Abstract
Recessively inherited variants in AARS2 (NM_020745.2) encoding mitochondrial alanyl-tRNA synthetase (mt-AlaRS) were first described in patients presenting with fatal infantile cardiomyopathy and multiple oxidative phosphorylation defects. To date, all described patients with AARS2-related fatal infantile cardiomyopathy are united by either a homozygous or compound heterozygous c.1774C>T (p.Arg592Trp) missense founder mutation that is absent in patients with other AARS2-related phenotypes. We describe the clinical, biochemical and molecular investigations of two unrelated boys presenting with fatal infantile cardiomyopathy, lactic acidosis and respiratory failure. Oxidative histochemistry showed cytochrome c oxidase-deficient fibres in skeletal and cardiac muscle. Biochemical studies showed markedly decreased activities of mitochondrial respiratory chain complexes I and IV with a mild decrease of complex III activity in skeletal and cardiac muscle. Using next-generation sequencing, we identified a c.1738C>T (p.Arg580Trp) AARS2 variant shared by both patients that was in trans with a loss-of-function heterozygous AARS2 variant; a c.1008dupT (p.Asp337*) nonsense variant or an intragenic deletion encompassing AARS2 exons 5–7. Interestingly, our patients did not harbour the p.Arg592Trp AARS2 founder mutation. In silico modelling of the p.Arg580Trp substitution suggested a deleterious impact on protein stability and folding. We confirmed markedly decreased mt-AlaRS protein levels in patient fibroblasts, skeletal and cardiac muscle, although mitochondrial protein synthesis defects were confined to skeletal and cardiac muscle. In vitro data showed that the p.Arg580Trp variant had a minimal effect on activation, aminoacylation or misaminoacylation activities relative to wild-type mt-AlaRS, demonstrating that instability of mt-AlaRS is the biological mechanism underlying the fatal cardiomyopathy phenotype in our patients.
Highlights
Mitochondrial respiratory chain disorders are among the most common early onset metabolic disorders with an estimated minimum prevalence of 1 in 5000 live births [1]
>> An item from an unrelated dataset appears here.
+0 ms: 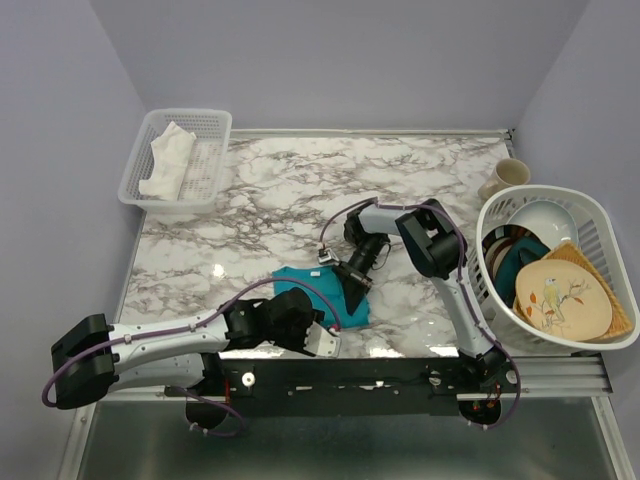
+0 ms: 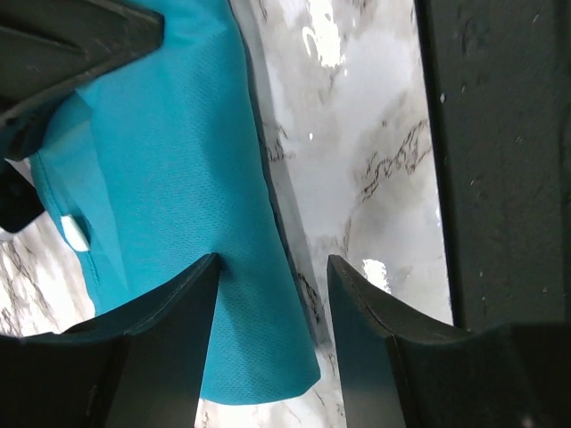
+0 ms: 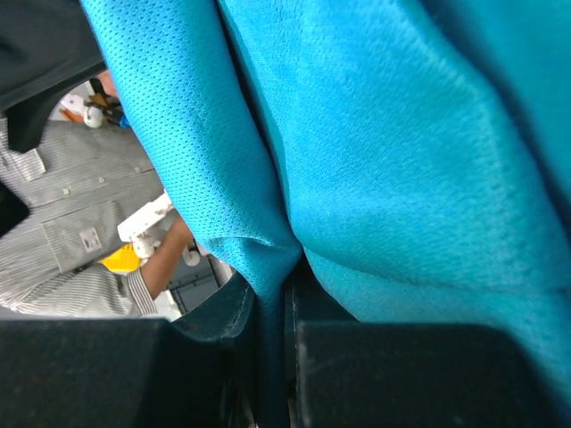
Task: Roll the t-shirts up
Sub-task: Roll the T-shirt to the center of the board.
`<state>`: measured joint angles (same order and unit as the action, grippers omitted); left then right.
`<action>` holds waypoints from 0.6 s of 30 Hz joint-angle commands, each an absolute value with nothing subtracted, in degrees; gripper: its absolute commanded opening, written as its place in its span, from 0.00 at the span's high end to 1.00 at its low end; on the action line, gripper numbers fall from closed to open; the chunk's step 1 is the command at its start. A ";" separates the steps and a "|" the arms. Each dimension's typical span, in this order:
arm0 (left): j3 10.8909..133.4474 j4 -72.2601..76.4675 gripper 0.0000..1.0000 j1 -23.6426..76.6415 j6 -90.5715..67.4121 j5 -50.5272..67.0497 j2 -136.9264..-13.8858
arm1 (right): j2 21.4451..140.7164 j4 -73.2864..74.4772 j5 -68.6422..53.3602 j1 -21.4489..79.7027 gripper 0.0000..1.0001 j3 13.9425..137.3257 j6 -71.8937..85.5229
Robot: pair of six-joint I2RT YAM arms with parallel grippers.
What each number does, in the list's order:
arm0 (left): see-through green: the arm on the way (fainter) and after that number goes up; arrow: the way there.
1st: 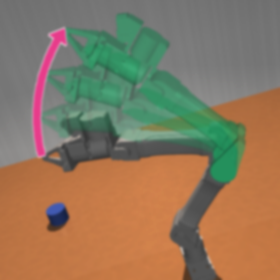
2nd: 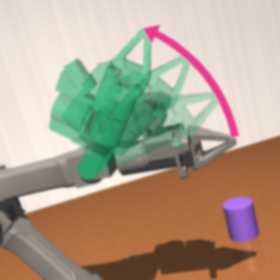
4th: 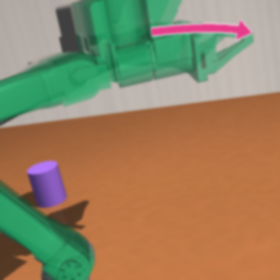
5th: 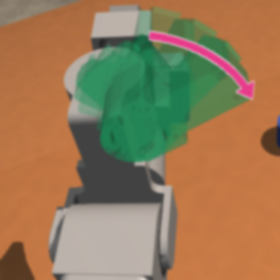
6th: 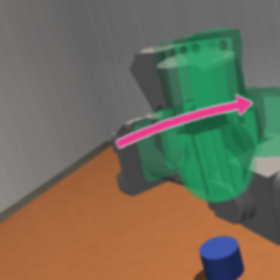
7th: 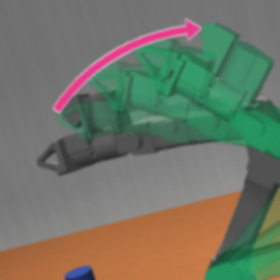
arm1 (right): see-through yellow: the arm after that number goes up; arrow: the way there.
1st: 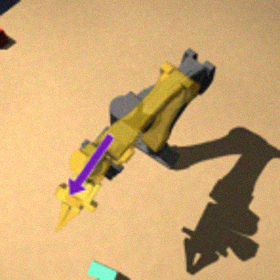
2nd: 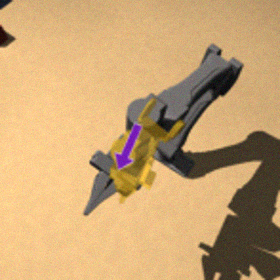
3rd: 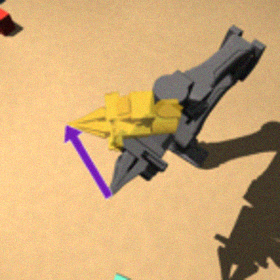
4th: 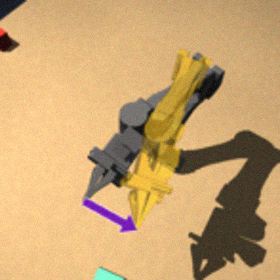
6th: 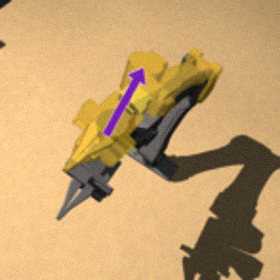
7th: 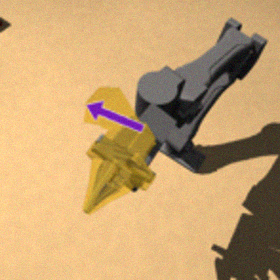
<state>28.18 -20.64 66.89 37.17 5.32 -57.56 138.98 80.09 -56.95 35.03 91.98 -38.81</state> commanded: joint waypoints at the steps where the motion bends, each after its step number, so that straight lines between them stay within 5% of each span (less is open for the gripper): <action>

Attachment is catalysed by mitochondrial aminoacyl-transfer RNAs (tRNAs) synthetases that are encoded by nuclear genes and imported into mitochondria
We describe two unrelated patients presenting with fatal infantile cardiomyopathy, lactic acidosis and respiratory failure, with severe multiple oxidative phosphorylation (OXPHOS) deficiency and who both harboured an unreported AARS2 variant (c.1738C>T, p.Arg580Trp) in trans with a loss-of-function AARS2 variant, but not the recurrent p.Arg592Trp founder mutation
Summary
Mitochondrial respiratory chain disorders are among the most common early onset metabolic disorders with an estimated minimum prevalence of 1 in 5000 live births [1]. Disorders of mitochondrial mRNA translation or protein synthesis are especially important causes of multiple mitochondrial respiratory chain deficiency, which are linked to both mitochondrial DNA (mtDNA) and nuclear gene defects [2]. Following post-transcriptional modification, a critical step of mitochondrial protein synthesis is the aminoacylation or ‘charging’ of transfer RNAs (tRNAs) [3]. This step involves the recognition and conjugation of amino acids with their corresponding cognate mitochondrial transfer RNA (mt-tRNA), as dictated by the codon sequence. Attachment is catalysed by mitochondrial aminoacyl-tRNA synthetases (mt-aaRS) that are encoded by nuclear genes and imported into mitochondria. There are 17 mt-aaRS and two dual cytosolic-mitochondrial synthetases (GlyRS, LysRS), while mt-GluRS is required to efficiently misaminoacylate tRNAGln to form Glu-tRNAGln in mitochondria [4,5]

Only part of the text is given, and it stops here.